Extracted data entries

= Beginning of Section =

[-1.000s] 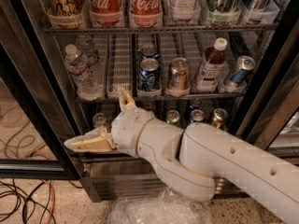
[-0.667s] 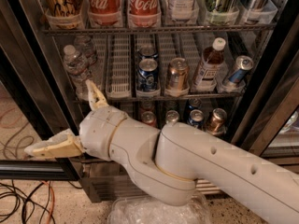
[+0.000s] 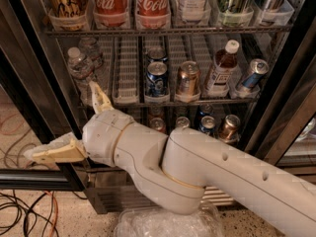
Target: Pick water bottle from middle shelf of fridge
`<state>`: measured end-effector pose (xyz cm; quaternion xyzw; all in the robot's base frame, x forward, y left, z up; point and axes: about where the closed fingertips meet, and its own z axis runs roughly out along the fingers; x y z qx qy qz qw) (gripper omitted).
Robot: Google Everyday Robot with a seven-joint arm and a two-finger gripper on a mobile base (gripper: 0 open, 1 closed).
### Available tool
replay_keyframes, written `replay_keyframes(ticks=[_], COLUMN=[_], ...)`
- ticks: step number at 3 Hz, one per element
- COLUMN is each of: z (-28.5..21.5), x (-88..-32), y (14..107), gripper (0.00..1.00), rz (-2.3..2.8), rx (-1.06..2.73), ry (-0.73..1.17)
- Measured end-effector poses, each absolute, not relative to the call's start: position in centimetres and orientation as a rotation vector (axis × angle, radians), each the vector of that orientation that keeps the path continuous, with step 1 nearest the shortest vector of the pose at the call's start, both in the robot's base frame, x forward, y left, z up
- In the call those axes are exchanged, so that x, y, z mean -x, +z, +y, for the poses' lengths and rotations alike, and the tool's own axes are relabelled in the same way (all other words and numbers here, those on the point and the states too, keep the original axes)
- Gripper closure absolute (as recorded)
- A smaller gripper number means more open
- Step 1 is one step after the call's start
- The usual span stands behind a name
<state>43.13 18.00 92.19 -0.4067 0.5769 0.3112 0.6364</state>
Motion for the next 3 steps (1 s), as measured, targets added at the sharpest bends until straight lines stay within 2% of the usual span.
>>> replay_keyframes(ticks=[1, 2, 3], z=[17.2, 19.6, 18.6], x=[-43.9, -42.3, -43.7], y=[94.7, 97.8, 97.7], gripper=[0.0, 0.0, 0.0], rz=[1.269, 1.233, 1.265], rx=[0.865, 0.772, 0.68], ry=[0.683, 0.809, 0.848])
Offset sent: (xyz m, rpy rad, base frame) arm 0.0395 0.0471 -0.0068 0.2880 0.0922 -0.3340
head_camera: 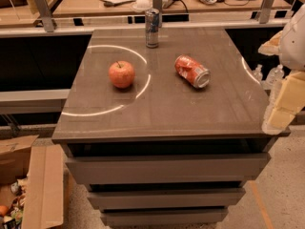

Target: Move coke can near apple

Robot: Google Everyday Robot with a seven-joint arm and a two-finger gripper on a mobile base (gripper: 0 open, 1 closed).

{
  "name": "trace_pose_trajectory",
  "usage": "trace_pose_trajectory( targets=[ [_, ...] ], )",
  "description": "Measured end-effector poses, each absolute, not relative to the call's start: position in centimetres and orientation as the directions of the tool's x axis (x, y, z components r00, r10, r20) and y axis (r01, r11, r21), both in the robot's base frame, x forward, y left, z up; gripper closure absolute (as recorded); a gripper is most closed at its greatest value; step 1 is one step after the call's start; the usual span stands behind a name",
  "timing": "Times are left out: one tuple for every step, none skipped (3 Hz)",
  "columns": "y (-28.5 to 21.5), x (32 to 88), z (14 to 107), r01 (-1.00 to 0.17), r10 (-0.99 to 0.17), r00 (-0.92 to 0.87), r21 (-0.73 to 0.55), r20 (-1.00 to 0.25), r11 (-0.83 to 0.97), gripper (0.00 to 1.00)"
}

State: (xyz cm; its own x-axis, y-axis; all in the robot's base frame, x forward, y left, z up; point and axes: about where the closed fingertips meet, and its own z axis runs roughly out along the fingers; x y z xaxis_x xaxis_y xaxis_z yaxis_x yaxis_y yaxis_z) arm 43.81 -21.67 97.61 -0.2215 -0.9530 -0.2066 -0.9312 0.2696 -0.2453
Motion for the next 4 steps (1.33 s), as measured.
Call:
trace_pose_trajectory(
  targets=[
    [-21.7, 43.8, 97.6, -0.931, -0.953, -0.222, -0.245, -0.207, 0.27, 0.0],
    [-21.7, 43.9, 97.8, -0.927, -0.95, -0.221, -0.254, -0.222, 0.275, 0.0],
    [-22.4, 45.0, 97.4, -0.909, -0.928, -0.235, -0.273, -0.289, 0.315, 0.0],
    [-23.3, 47.3, 96.8, -0.872, -0.874, -0.244, -0.3, -0.42, 0.387, 0.0]
  ],
)
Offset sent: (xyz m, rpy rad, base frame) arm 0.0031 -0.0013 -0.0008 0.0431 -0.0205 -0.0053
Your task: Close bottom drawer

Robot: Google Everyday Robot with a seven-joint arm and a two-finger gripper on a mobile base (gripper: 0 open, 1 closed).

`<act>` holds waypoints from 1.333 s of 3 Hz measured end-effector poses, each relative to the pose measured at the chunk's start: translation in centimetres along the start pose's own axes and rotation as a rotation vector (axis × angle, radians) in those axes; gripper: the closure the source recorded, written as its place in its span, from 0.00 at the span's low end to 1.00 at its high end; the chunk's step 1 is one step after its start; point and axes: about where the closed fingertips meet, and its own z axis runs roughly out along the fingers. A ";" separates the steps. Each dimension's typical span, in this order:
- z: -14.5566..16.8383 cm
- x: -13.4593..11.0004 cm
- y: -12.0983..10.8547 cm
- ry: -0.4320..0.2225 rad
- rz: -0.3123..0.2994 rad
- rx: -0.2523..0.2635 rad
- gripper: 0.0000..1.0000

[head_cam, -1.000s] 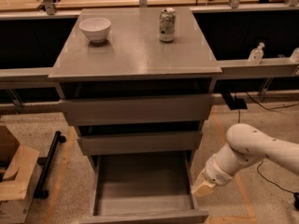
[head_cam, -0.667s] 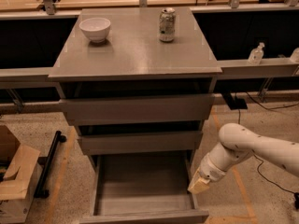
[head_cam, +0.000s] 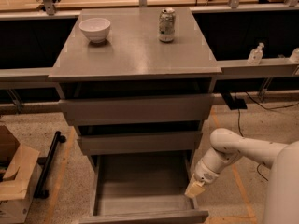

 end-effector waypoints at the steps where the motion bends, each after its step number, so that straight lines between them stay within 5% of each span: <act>1: 0.4 0.1 -0.1 0.023 0.003 -0.002 1.00; 2: 3.3 1.3 -1.3 0.038 0.017 -0.029 1.00; 4: 13.4 6.8 -4.5 0.050 0.144 -0.118 1.00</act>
Offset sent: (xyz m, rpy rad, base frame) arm -0.0150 0.0017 -0.0940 -0.0238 0.1088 0.0113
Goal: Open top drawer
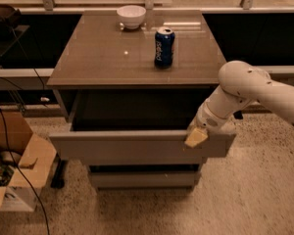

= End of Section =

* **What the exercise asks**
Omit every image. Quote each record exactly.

* **Response to the exercise**
[-1.000s] 
[-0.667s] 
[+0.000s] 
Target: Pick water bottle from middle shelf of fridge
`<state>`: measured end-effector pose (xyz cm; quaternion xyzw; all in the robot's base frame, x forward, y left, z up; point and axes: about where the closed fingertips meet, and its own z axis runs roughly out along the fingers; x y z qx qy qz qw) (gripper omitted).
Robot: Google Everyday Robot with a seven-joint arm and a two-finger gripper on a mobile base (gripper: 0 open, 1 closed).
### Available tool
replay_keyframes, written `replay_keyframes(ticks=[_], COLUMN=[_], ...)`
- ticks: step number at 3 Hz, one per element
- COLUMN is each of: z (-28.5..21.5), x (-88..-32), y (14..107), gripper (0.00..1.00), rz (-2.3..2.8), rx (-1.06..2.73), ry (-0.73..1.17)
- Measured end-effector poses, each absolute, not relative to the call's start: position in centimetres and orientation as a rotation vector (axis × angle, radians), each the vector of that orientation that keeps the path continuous, with step 1 nearest the shortest vector of the pose at the call's start, both in the robot's base frame, x forward, y left, z up
- In the call those axes are exchanged, so that x, y, z mean -x, +z, +y, for the poses' lengths and rotations alike, and the tool's own axes are relabelled in the same way (all other words and numbers here, those on the point and the states too, keep the original axes)
- Gripper closure absolute (as recorded)
- A smaller gripper number means more open
- Step 1 is one step after the call's start
- The usual span stands behind a name
<state>43.13 18.00 92.19 -0.4067 0.5769 0.3112 0.6364</state>
Motion for the next 3 steps (1 s), as measured, targets added at the sharpest bends until straight lines stay within 2% of the usual span.
>>> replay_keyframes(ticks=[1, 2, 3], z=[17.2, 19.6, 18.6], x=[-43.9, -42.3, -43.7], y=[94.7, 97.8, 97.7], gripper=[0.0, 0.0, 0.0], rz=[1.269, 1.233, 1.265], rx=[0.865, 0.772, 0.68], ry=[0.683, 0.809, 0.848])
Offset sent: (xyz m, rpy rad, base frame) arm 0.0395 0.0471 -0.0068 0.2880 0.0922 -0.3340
head_camera: 

Target: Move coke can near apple

Robot: Google Everyday Robot with a seven-joint arm and a two-finger gripper on a mobile base (gripper: 0 open, 1 closed).

{
  "name": "trace_pose_trajectory",
  "usage": "trace_pose_trajectory( targets=[ [_, ...] ], )",
  "description": "Measured end-effector poses, each absolute, not relative to the call's start: position in centimetres and orientation as the directions of the tool's x axis (x, y, z components r00, r10, r20) and y axis (r01, r11, r21), both in the robot's base frame, x forward, y left, z up; gripper closure absolute (as recorded); a gripper is most closed at its greatest value; step 1 is one step after the call's start; the usual span stands behind a name",
  "timing": "Times are left out: one tuple for every step, none skipped (3 Hz)",
  "columns": "y (-28.5 to 21.5), x (32 to 88), z (14 to 107), r01 (-1.00 to 0.17), r10 (-0.99 to 0.17), r00 (-0.92 to 0.87), r21 (-0.73 to 0.55), r20 (-1.00 to 0.25), r11 (-0.83 to 0.97), gripper (0.00 to 1.00)"
}

State: (xyz cm; its own x-axis, y-axis; all in the robot's base frame, x forward, y left, z up; point and axes: about where the closed fingertips meet, and its own z axis runs roughly out along the fingers; x y z xaxis_x xaxis_y xaxis_z yaxis_x yaxis_y yaxis_z) arm 43.81 -21.67 97.61 -0.2215 -0.9530 -0.2066 -0.9312 0.2696 -0.2453
Motion for the next 4 steps (1.33 s), as measured.
Call:
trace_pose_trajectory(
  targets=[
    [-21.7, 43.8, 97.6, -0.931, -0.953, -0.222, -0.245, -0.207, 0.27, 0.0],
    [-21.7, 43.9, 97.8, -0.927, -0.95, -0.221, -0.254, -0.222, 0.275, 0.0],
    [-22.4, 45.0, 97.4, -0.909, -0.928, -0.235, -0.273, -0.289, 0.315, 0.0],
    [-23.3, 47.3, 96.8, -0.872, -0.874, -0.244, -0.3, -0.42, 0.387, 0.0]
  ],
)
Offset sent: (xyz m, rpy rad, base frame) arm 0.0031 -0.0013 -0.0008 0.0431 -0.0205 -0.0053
Your task: Close bottom drawer

Robot: Google Everyday Robot with a seven-joint arm and a two-finger gripper on a mobile base (gripper: 0 open, 1 closed).

`<act>` holds waypoints from 1.333 s of 3 Hz measured end-effector poses, each relative to the pose measured at the chunk's start: translation in centimetres along the start pose's own axes and rotation as a rotation vector (axis × angle, radians) in those axes; gripper: the closure the source recorded, written as its place in its span, from 0.00 at the span's low end to 1.00 at its high end; the chunk's step 1 is one step after its start; point and axes: about where the closed fingertips meet, and its own z axis runs roughly out along the fingers. A ";" separates the steps. Each dimension's typical span, in this order:
- z: -14.5566..16.8383 cm
- x: -13.4593..11.0004 cm
- y: -12.0983..10.8547 cm
- ry: -0.4320..0.2225 rad
- rz: -0.3123..0.2994 rad
- rx: -0.2523..0.2635 rad
- gripper: 0.0000..1.0000

[head_cam, -1.000s] 
[head_cam, -0.667s] 
[head_cam, +0.000s] 

 end-effector waypoints at the steps where the motion bends, each after its step number, so that straight lines between them stay within 5% of each span: <act>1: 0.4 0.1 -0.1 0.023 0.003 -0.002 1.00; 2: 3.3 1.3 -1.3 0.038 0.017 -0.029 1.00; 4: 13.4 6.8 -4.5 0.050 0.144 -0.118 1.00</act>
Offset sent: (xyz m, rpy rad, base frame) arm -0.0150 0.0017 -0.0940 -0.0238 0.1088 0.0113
Goal: Open top drawer

This finishes the answer to the exercise.